It is difficult to see how this does not entail an affirmation that God exists.

Whether or not we classify affirming the existence of God as a "formal religious exercise" akin to prayer, it must present the same or similar constitutional problems.
     To be sure, such an affirmation is not a prayer, and I admit that this might be a significant distinction.
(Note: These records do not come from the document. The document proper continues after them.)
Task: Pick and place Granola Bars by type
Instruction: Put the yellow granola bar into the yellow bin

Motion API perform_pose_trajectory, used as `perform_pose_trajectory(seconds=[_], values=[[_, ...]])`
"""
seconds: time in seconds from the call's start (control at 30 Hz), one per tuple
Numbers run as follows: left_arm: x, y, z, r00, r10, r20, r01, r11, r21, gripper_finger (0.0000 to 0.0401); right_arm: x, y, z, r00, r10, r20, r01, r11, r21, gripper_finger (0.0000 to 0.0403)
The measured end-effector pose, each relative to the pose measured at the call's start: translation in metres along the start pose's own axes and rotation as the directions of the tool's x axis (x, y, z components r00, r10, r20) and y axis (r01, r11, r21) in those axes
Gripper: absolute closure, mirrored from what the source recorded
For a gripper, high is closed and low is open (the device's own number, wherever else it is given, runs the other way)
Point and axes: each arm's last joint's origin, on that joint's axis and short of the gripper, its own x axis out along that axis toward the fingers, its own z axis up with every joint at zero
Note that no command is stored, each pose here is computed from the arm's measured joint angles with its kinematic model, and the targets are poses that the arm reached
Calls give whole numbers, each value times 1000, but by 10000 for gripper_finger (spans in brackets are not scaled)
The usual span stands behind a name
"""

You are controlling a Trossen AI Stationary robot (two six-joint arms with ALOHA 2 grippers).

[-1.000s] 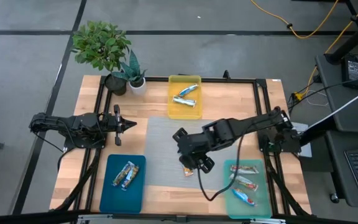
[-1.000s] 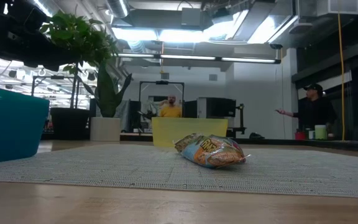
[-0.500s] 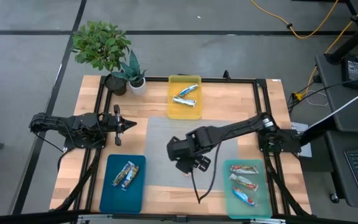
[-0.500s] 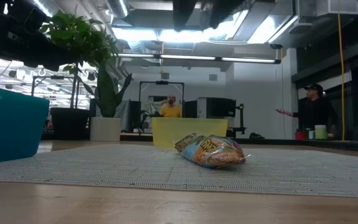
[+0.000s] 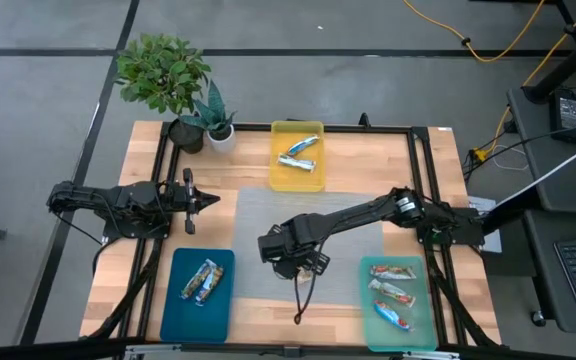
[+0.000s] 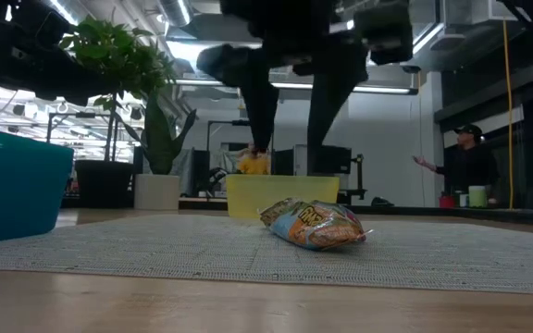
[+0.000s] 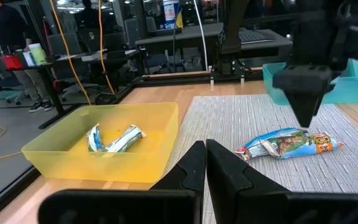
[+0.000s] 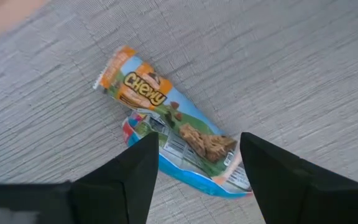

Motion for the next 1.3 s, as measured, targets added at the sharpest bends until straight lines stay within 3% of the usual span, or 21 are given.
perform_pose_trajectory(seconds=[0.4,0.9,1.07,1.3], values=[[0,0,0,1000,0,0,0,1000,0,393,40,-14,-8,997,54,-63,-51,997,60,175],[0,0,0,1000,0,0,0,1000,0,393,67,-22,-11,995,75,-61,-70,994,79,179],[0,0,0,1000,0,0,0,1000,0,397,67,-24,-10,997,61,-46,-57,995,80,217],[0,0,0,1000,0,0,0,1000,0,393,67,-23,-10,996,67,-52,-60,992,115,312]])
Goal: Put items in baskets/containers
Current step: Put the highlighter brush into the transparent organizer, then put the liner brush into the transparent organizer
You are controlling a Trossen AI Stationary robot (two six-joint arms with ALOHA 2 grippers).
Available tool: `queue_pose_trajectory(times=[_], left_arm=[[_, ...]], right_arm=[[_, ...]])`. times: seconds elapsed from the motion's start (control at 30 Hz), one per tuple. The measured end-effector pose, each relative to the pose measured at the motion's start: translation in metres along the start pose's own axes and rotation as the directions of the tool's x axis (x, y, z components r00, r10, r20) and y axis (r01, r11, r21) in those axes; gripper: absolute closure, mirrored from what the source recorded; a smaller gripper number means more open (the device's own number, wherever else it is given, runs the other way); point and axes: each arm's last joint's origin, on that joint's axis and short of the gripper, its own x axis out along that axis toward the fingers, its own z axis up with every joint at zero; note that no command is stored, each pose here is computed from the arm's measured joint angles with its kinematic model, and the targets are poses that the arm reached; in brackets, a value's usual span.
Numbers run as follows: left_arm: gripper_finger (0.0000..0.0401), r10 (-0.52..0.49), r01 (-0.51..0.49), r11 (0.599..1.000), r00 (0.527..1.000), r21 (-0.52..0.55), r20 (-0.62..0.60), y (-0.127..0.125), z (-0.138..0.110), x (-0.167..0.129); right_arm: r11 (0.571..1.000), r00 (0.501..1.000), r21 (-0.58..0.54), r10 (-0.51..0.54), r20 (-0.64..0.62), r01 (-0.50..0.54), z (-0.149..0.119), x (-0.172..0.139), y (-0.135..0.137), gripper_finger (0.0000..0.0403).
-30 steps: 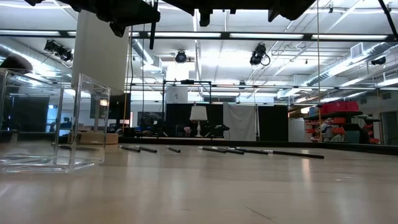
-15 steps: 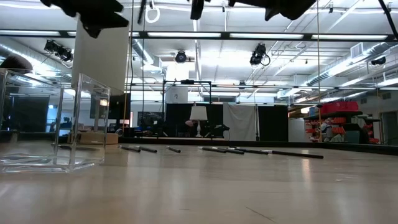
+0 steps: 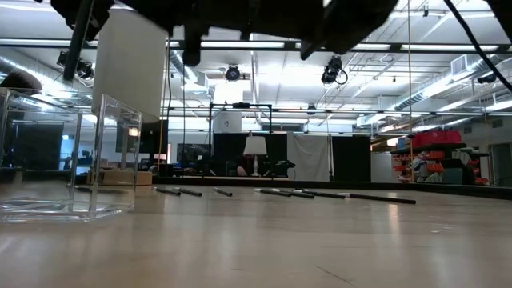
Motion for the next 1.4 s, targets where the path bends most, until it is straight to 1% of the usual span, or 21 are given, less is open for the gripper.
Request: queue_pose_trajectory(times=[0.07, 0.2, 0.27, 0.33, 0.4, 0.5, 0.6, 0.73, 0.87, 0.97, 1.07, 1.23, 1.33, 1.4], left_arm=[[0.0245, -0.03, 0.031, 0.999, 0.999, 0.013, -0.01, -0.005, -0.002, -0.001], [0.0254, -0.088, 0.089, 0.995, 0.996, 0.04, -0.033, -0.014, -0.006, -0.004], [0.0258, -0.101, 0.103, 0.993, 0.994, 0.051, -0.037, -0.017, -0.008, -0.005], [0.0261, -0.109, 0.111, 0.992, 0.993, 0.06, -0.036, -0.019, -0.009, -0.007], [0.0264, -0.1, 0.102, 0.991, 0.995, 0.082, -0.027, -0.02, -0.009, -0.008], [0.0267, -0.081, 0.082, 0.992, 0.997, 0.1, -0.014, -0.021, -0.009, -0.009], [0.0268, -0.064, 0.065, 0.992, 0.998, 0.107, -0.009, -0.022, -0.01, -0.009], [0.0268, -0.061, 0.062, 0.992, 0.998, 0.108, -0.01, -0.022, -0.01, -0.008], [0.0268, -0.059, 0.06, 0.992, 0.998, 0.114, -0.015, -0.023, -0.011, -0.007], [0.0268, -0.055, 0.057, 0.991, 0.998, 0.121, -0.023, -0.024, -0.012, -0.005], [0.0268, -0.053, 0.055, 0.991, 0.998, 0.123, -0.025, -0.024, -0.012, -0.004], [0.0268, -0.046, 0.05, 0.99, 0.998, 0.133, -0.039, -0.026, -0.014, -0.001], [0.0268, -0.045, 0.05, 0.99, 0.998, 0.133, -0.039, -0.026, -0.014, -0.001], [0.0268, -0.045, 0.05, 0.99, 0.998, 0.133, -0.039, -0.026, -0.014, -0.001]], right_arm=[[1.0, 0.999, 0.003, -0.005, -0.045, 0.006, 0.0, 0.003, 0.0, 0.0395], [1.0, 0.999, 0.015, 0.003, -0.036, -0.003, 0.004, 0.002, 0.007, 0.0394], [1.0, 0.999, 0.015, 0.015, -0.033, -0.014, 0.004, 0.002, 0.012, 0.0394], [1.0, 0.998, 0.016, 0.019, -0.065, -0.018, 0.001, 0.002, 0.015, 0.0394], [1.0, 0.993, 0.023, 0.008, -0.121, -0.005, -0.005, 0.001, 0.018, 0.0394], [0.997, 0.982, 0.018, -0.068, -0.175, 0.072, -0.012, 0.0, 0.02, 0.0393], [0.994, 0.98, 0.01, -0.104, -0.169, 0.107, -0.013, -0.001, 0.021, 0.0393], [0.992, 0.974, 0.011, -0.123, -0.19, 0.127, -0.021, -0.005, 0.02, 0.0393], [0.986, 0.973, 0.06, -0.139, -0.183, 0.153, -0.028, -0.009, 0.018, 0.0388], [0.979, 0.967, 0.077, -0.171, -0.189, 0.188, -0.03, -0.011, 0.017, 0.0369], [0.975, 0.964, 0.072, -0.193, -0.182, 0.208, -0.031, -0.011, 0.018, 0.034], [0.975, 0.963, 0.07, -0.195, -0.185, 0.211, -0.031, -0.011, 0.018, 0.0292], [0.975, 0.963, 0.071, -0.194, -0.187, 0.21, -0.032, -0.011, 0.019, 0.0274], [0.975, 0.96, 0.066, -0.195, -0.202, 0.212, -0.029, -0.013, 0.021, 0.027]])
But the Court has squarely held that the government cannot require a person to "declare his belief in God."

("We repeat and again reaffirm that neither a State nor the Federal Government can constitutionally force a person 'to profess a belief or disbelief in any religion'  (rejecting attempt to distinguish worship from other forms of religious speech).

And the Court has said, in my view questionably, that the Establishment Clause "prohibits government from appearing to take a position on questions of religious belief."
     
I conclude that, as a matter of our precedent, the Pledge policy is unconstitutional.

Justice Thomas

_____________________________________


ambrose wrote:
Any guess on the result if the Supreme Court didn't punt based on standing?

______________________________________


Logic has it that the Thomas view would prevail:

"-- the government cannot require a person to "declare his belief in God."

" -- We repeat and again reaffirm that neither a State nor the Federal Government can constitutionally force a person 'to profess a belief or disbelief in any religion' -- "


14 posted on 06/16/2004 8:37:07 AM PDT by tpaine (The line dividing good and evil cuts through the heart of every human being" -- Solzhenitsyn)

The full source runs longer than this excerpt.